What we have with Francis is unique. We make each other better; we push each other to reach extraordinary results. We complement and challenge each other. He’s very creative but understands business. I was trained to be a good businessman, but I also have great interest in art and other creative fields.
We work together on the customer journey and on delivering a coherent creative proposal. Then we bring it to our very talented teams, which work to make it even better until the actual launch.
IR: MFK is in 700 doors now. How would you describe the brand’s international growth strategy and what are your plans for the future?
MC: The Maison’s main market is the US. Today, we are a leader in our category, performing extremely well in all our doors. We are number one at Neiman Marcus, Saks, and Bloomingdale’s and we are doing very well at Nordstrom, only two years after the beginning of our partnership. It was my goal to start there, and we built our presence in the market from the ground up.

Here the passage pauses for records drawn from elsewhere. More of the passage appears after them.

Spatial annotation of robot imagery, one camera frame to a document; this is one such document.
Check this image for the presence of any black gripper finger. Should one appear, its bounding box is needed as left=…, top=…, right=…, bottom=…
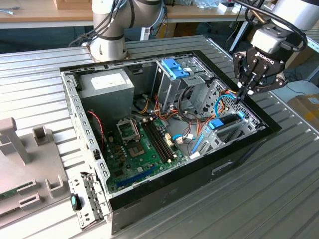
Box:
left=233, top=51, right=252, bottom=104
left=243, top=72, right=287, bottom=100

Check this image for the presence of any orange power wire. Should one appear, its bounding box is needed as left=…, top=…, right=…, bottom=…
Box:
left=225, top=90, right=241, bottom=107

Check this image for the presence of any hard disk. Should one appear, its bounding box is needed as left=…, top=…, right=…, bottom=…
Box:
left=191, top=111, right=246, bottom=155

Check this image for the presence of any metal disk bay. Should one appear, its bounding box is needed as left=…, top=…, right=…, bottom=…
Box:
left=189, top=109, right=266, bottom=160

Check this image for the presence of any cardboard box yellow tape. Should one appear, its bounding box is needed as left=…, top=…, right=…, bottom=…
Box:
left=286, top=94, right=319, bottom=128

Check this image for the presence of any wooden desk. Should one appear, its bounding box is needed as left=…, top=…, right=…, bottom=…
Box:
left=161, top=0, right=275, bottom=25
left=0, top=0, right=95, bottom=29

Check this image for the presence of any small white box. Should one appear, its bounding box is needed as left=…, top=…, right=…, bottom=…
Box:
left=219, top=1, right=246, bottom=14

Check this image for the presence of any grey metal drive cage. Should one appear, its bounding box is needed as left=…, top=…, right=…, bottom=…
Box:
left=152, top=56, right=215, bottom=118

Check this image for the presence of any black RAM slot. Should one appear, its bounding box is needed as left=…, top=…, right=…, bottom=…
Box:
left=150, top=120, right=173, bottom=162
left=153, top=119, right=175, bottom=161
left=147, top=121, right=170, bottom=163
left=144, top=121, right=168, bottom=164

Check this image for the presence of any CPU socket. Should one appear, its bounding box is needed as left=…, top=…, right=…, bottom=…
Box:
left=116, top=119, right=140, bottom=144

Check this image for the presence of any green motherboard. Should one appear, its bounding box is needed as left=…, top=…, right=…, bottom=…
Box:
left=103, top=117, right=190, bottom=194

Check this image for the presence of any grey power supply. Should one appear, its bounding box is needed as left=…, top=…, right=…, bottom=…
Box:
left=78, top=68, right=135, bottom=127

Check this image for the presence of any black PC case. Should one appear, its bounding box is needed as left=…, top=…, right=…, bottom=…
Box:
left=59, top=49, right=282, bottom=236

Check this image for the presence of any blue expansion slot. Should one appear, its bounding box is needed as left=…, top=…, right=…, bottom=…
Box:
left=116, top=166, right=157, bottom=189

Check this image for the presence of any black device teal button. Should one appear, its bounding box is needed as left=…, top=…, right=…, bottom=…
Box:
left=69, top=193, right=82, bottom=212

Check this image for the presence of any grey parts rack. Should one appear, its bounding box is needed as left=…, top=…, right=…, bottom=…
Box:
left=0, top=117, right=71, bottom=217

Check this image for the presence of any green circuit card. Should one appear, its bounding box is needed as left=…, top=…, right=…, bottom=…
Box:
left=0, top=186, right=20, bottom=200

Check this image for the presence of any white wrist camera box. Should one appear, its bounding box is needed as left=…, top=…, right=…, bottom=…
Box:
left=250, top=27, right=284, bottom=54

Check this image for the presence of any long blue data wire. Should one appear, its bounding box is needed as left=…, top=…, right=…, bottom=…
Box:
left=213, top=92, right=236, bottom=118

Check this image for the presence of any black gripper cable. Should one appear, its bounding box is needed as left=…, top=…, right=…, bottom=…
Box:
left=234, top=0, right=309, bottom=52

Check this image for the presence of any blue drive cage handle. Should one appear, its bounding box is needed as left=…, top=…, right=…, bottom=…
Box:
left=161, top=58, right=193, bottom=79

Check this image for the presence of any black cable loop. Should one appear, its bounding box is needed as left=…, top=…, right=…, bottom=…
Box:
left=177, top=86, right=200, bottom=123

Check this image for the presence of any orange red wire bundle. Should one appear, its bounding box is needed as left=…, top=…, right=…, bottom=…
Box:
left=132, top=94, right=217, bottom=140

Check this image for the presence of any short blue data wire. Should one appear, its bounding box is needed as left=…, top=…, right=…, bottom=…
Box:
left=172, top=133, right=194, bottom=145

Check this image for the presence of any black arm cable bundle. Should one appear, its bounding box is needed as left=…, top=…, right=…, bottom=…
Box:
left=68, top=0, right=132, bottom=48

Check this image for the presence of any red black twisted wire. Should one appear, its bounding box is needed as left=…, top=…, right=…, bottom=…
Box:
left=87, top=111, right=106, bottom=150

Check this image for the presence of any metal expansion bracket cover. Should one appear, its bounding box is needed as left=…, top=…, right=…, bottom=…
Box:
left=67, top=171, right=112, bottom=229

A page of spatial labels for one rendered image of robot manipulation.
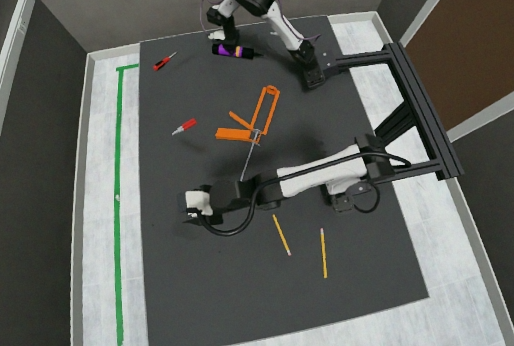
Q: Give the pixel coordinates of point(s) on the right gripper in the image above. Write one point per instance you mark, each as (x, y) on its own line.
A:
(229, 39)

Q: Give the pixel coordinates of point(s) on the red and black screwdriver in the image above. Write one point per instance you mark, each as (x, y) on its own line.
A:
(161, 63)

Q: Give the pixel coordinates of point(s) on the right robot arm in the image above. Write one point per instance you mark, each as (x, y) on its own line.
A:
(299, 48)

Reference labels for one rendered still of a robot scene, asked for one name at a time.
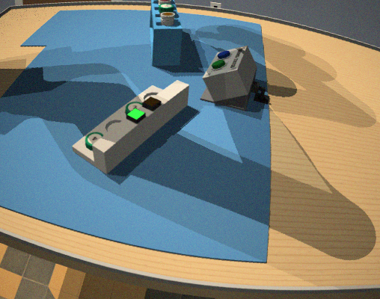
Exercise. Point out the blue flat mat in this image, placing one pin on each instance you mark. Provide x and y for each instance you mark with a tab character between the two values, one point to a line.
199	186

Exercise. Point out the blue rectangular tube holder block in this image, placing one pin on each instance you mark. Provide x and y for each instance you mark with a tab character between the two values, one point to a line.
165	41

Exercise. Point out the grey control box with blue and green keys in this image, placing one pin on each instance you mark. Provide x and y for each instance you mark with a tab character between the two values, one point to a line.
232	73

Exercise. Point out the dark grey table edge trim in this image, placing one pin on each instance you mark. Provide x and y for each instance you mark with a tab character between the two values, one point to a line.
175	280

Europe comes next and we are solid in the Middle East as well. We are developing our distribution and opening doors in the Asia-Pacific region, and we are very successful in Australia thanks to our historic exclusive partnership with Mecca, which will continue to thrive and strengthen in the coming years.
This year, we will enter China, with a shop at Nanjing-deji and online with Tmall. We will continue to open new stores in the future, mainly in China, the US and some key European and Asian countries. We will add a second boutique in Singapore, a boutique in Bangkok at Icon Siam mall, a new boutique in Hong Kong at K11 and a new flagship in Paris near Avenue Montaigne.
Our approach is to stay ultra-selective and to open only in top locations worldwide, with the goal of offering a beautiful customer experience in every door.
IR: Since Covid-19, a lot of brands have focused on digital and e-commerce, which would be challenging for fragrance. Can you tell me what’s involved in MFK’s online strategy and how it’s tracking?
MC: The Covid pandemic has accelerated pre-existing trends when it comes to online shopping and then digitalisation of the customer journey. The fragrance category has been very successful online, proving wrong the common thought that it was hard to sell a perfume outside a physical location. Indeed, online sampling has been a key driver and customers have shown to be totally ubiquitous in the way they explore and shop their favourite scents.
Our Maison has focused and invested on a fully omnichannel customer journey and we like to offer our customer a meaningful journey whether in stores or online. Digital assets can make the experience truly immersive, and we offer online events, masterclasses and talks. Our online customer support is also key, and we continue to invest in making it better. This has delivered significant growth and our online sales are now in excess of 30 per cent of our total retail sales.
IR: What is MFK’s physical store strategy? Do you see the store network growing in the future?
MC: Maison Francis Kurkdjian draws its singularity from the creative power of the perfumer and artistic director whose name it bears. Its uniqueness is sustained through carefully defined identity codes of purity, sophistication, timelessness and audacity, in a style that is at the same time classic and modern. These codes are magnified with the new aesthetic of the Maison Francis Kurkdjian boutiques. Echoing Parisian architecture, sensorial and mineral materials, such as Lutetian limestone, marble, and fluted concrete are enhanced by elegant, contrasting details of gold and wood. The decor also features a reference to the Maison Francis Kurkdjian monogram: a K-shape is used in the fragrance display table profiles and in the architecture of certain walls. This new aesthetic approach conveys understated luxury, a light-filled, elegant atmosphere, and a welcoming, sophisticated minimalism where design, know-how and modernity all converge.